**EXERCISE PROMPT**
Below are some entries. Repeat exactly the lines from the one with "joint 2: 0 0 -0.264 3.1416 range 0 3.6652" through the one with "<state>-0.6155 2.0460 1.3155", and only those.

**Records contained in a dataset**

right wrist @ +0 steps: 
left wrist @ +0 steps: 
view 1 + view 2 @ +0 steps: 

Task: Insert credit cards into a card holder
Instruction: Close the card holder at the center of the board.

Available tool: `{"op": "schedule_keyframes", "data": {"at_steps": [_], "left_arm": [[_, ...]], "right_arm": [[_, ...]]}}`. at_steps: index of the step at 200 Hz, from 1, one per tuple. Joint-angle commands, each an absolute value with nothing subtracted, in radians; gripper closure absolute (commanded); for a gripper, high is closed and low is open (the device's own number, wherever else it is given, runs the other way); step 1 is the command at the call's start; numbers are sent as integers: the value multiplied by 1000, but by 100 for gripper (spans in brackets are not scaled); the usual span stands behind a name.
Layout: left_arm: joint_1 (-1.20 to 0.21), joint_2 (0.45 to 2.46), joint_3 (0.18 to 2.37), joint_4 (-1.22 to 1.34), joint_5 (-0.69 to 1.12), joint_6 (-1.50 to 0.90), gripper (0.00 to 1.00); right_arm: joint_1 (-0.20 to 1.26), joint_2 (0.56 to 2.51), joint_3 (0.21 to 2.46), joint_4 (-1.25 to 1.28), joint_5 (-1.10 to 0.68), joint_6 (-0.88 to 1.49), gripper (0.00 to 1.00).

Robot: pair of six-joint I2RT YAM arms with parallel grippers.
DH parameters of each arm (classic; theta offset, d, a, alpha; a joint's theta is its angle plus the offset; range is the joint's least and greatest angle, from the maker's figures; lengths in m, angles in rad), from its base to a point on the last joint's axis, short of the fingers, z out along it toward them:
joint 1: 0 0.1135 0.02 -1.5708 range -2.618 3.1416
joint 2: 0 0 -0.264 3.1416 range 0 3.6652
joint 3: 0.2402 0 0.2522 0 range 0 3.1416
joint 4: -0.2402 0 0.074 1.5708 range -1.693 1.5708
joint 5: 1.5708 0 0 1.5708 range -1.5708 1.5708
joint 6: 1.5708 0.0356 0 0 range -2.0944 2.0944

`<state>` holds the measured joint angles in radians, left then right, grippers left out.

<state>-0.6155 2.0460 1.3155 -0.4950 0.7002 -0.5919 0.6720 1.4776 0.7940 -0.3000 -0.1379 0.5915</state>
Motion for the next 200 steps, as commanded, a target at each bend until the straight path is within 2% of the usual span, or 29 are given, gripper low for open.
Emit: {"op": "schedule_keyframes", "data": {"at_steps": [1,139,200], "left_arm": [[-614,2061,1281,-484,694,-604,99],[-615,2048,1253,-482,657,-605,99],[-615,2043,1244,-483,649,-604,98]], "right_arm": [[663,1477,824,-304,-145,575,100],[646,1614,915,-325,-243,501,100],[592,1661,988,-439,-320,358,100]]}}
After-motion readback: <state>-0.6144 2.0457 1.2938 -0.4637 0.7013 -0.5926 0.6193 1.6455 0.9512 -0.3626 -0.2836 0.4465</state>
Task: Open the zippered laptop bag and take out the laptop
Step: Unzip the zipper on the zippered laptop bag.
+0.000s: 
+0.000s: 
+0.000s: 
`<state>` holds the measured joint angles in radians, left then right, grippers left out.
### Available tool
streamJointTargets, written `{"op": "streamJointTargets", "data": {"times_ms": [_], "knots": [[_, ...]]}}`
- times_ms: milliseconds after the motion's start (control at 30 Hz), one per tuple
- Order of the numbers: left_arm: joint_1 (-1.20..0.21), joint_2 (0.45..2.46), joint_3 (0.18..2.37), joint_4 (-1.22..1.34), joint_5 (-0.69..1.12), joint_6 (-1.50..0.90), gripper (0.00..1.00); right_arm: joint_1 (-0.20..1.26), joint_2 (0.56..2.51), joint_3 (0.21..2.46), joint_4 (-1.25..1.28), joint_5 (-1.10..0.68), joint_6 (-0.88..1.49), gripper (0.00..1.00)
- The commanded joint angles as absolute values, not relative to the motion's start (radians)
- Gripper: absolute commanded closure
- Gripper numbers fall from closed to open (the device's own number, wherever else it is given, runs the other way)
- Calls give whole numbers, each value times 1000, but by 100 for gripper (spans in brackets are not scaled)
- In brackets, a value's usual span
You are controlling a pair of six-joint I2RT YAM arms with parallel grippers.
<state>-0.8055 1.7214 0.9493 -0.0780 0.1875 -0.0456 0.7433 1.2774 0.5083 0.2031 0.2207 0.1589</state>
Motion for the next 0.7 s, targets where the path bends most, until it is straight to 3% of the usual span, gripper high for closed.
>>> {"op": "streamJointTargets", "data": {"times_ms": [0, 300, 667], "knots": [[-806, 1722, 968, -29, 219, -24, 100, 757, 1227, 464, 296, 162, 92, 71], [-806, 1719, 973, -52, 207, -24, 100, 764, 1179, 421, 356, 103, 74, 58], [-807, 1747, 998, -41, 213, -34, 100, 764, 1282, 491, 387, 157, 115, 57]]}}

**SOLUTION TO THIS EXERCISE**
joint 2: 0 0 -0.264 3.1416 range 0 3.6652
joint 3: 0.2402 0 0.2522 0 range 0 3.1416
joint 4: -0.2402 0 0.074 1.5708 range -1.693 1.5708
joint 5: 1.5708 0 0 1.5708 range -1.5708 1.5708
joint 6: 1.5708 0.0356 0 0 range -2.0944 2.0944

`<state>` holds the measured joint angles in radians, left then right, grippers left out.

<state>-0.6155 2.0460 1.3155 -0.4950 0.7002 -0.5919 0.6720 1.4776 0.7940 -0.3000 -0.1379 0.5915</state>

This output is now complete.